2010-01-29 Thread Peter S

Well, it wouldn't be 'every' combination - more of 'any' combination at 
query-time.
 
The 'arbitrary' part of the requirement is because it's not practical to 
predict every combination a user might ask for, although generally users would 
tend to search for similar/the same query combinations (but perhaps with 
different date ranges, for example).
 
If 'predicted aggregate fields' were calculated at index-time on, say, 10 
fields (the schema in question actually as 73 fields), that's 3,628,801 new 
fields. A large percentage of these would likely never be used (which ones 
would depend on the user, environment etc.).
 

Perhaps a more 'typical' use case than my network-based example would be a 
product search web page, where you want to show the number of products that are 
made by a manufacturer and within a certain price range (e.g.
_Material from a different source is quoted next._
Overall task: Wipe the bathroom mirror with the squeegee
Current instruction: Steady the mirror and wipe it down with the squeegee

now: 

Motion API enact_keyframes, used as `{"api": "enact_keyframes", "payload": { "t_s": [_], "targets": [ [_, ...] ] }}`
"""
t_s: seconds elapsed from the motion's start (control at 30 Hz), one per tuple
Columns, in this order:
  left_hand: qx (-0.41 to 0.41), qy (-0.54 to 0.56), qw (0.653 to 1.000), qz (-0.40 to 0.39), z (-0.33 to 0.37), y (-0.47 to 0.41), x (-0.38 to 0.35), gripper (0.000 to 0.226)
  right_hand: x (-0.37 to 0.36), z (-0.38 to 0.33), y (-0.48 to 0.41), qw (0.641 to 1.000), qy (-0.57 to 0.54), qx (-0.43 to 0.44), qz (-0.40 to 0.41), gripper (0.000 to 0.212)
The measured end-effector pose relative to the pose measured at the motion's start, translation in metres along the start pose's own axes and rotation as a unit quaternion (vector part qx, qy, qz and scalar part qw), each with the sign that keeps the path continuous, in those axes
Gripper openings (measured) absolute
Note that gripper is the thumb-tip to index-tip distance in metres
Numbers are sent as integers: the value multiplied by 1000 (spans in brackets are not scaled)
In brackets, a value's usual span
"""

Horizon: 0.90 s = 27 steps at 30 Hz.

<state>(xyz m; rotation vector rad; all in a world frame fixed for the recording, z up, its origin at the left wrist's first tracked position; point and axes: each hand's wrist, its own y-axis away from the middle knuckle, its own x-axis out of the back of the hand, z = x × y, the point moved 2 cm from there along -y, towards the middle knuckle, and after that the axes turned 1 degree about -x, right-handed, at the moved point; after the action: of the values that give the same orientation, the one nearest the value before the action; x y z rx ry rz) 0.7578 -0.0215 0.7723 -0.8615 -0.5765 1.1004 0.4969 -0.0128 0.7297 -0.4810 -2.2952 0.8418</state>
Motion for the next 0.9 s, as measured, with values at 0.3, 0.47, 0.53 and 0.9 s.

Sony [$600-$800] 
(15) ). To obtain the (15) facet count value, you would have to correlate the 
number of Sony products (say, (861)), and the products that fall into the [600 
TO 800] price range (say, (1226) ). The (15) would be the intersection of the 
Sony hits and the price range hits by 'manufacturer:Sony'. Am I right that 
filter queries could only do this for document hits if you know the field 
values ahead of time (e.g. fq=manufacturer:Sonyfq=price:[600 TO 800])? The 
facets could then be derived by simply counting the numFound for each result 
set.

 

If there were subsearch support in Solr (i.e. take the output of a query and 
use it as input into another) that included facets [perhaps there is such 
support?], it might be used to achieve this effect.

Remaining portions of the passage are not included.